> [ABOUT THIS EXERCISE]
Line for line, return the data exactly, omitting all pictures.

> [EXERCISE DATA]
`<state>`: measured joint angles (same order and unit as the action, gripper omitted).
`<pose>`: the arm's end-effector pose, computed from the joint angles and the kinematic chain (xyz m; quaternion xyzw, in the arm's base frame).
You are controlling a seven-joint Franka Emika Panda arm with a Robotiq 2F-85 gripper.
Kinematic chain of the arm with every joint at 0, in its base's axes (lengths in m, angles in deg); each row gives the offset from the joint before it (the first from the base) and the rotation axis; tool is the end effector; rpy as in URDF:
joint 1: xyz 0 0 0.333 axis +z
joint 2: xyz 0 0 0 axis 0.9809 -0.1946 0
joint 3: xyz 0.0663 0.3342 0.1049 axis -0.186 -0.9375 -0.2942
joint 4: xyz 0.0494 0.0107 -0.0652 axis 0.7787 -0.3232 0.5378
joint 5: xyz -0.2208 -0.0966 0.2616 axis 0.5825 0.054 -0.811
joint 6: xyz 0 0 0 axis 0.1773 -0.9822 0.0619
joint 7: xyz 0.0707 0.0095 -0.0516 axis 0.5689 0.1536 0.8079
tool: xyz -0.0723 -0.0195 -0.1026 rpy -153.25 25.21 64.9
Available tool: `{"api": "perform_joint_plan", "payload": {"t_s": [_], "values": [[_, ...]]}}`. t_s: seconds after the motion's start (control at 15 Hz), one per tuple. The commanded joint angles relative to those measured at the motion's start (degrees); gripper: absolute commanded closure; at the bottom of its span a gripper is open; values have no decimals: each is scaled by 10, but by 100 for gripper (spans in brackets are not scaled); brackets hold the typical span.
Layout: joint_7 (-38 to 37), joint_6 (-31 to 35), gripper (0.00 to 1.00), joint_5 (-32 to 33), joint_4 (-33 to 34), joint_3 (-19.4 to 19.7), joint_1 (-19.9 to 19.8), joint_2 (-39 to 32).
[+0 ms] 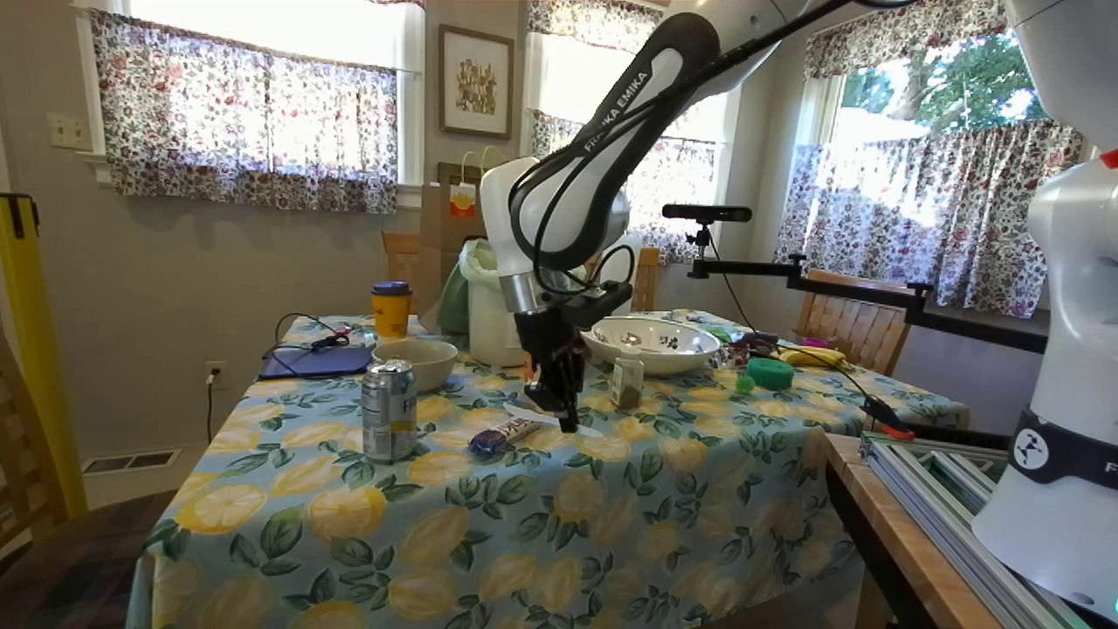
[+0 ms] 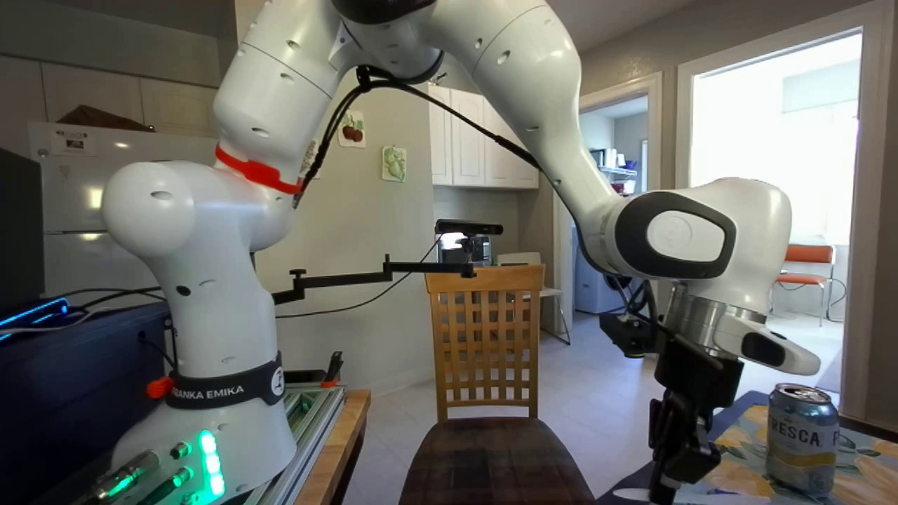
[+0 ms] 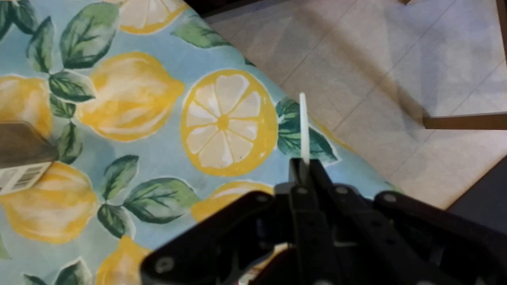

> [RESULT OF THIS TASK]
`<state>`: measured joint angles (same order and unit as the action, gripper omitted).
`<pose>`: the arm's end-effector pose, computed from the joint angles and the kinematic chain (xyz m; quaternion xyzw, in the arm's base frame).
You are controlling a seven-joint Franka Emika Panda arm with a Robotiq 2F-85 gripper.
Kinematic chain of the arm with every joint at 0, in its base's axes (lengths in m, angles in deg); each row gives the offset from the joint before it (the first from the base) and the rotation axis; tool is the end effector; rpy as in URDF:
joint 1: xyz 0 0 0.333 axis +z
joint 2: xyz 0 0 0 axis 0.9809 -0.1946 0
joint 3: xyz 0.0663 0.3342 0.1049 axis -0.186 -0.9375 -0.2942
joint 4: xyz 0.0494 0.0107 -0.0652 axis 0.7787 -0.3232 0.5378
joint 5: xyz -0.2208 -0.0966 0.2616 axis 0.5825 0.054 -0.811
joint 6: xyz 0 0 0 axis 0.1773 -0.9822 0.0619
joint 7: xyz 0.0707 0.0095 -0.0516 axis 0.5689 0.1536 0.8079
tool: xyz -0.0723 -0.0195 -0.1026 rpy -153.25 25.21 64.9
Available tool: `{"api": "perform_joint_plan", "payload": {"t_s": [_], "values": [[_, ...]]}}`. t_s: seconds after the motion's start (control at 15 Hz), one per tuple. The commanded joint angles relative to those measured at the motion's start (degrees); gripper: absolute commanded closure; at the bottom of its span a gripper is open; values have no decimals: each is scaled by 10, but by 100 for gripper (spans in brackets are not scaled); brackets hold the typical span.
Layout: joint_7 (-38 to 37), joint_6 (-31 to 35), gripper (0.00 to 1.00), joint_5 (-32 to 33), joint_4 (-33 to 34), joint_3 (-19.4 to 19.7), joint_1 (-19.9 to 19.8), joint_2 (-39 to 32).
[+0 ms] 
[+0 ms] 
[+0 ms] 

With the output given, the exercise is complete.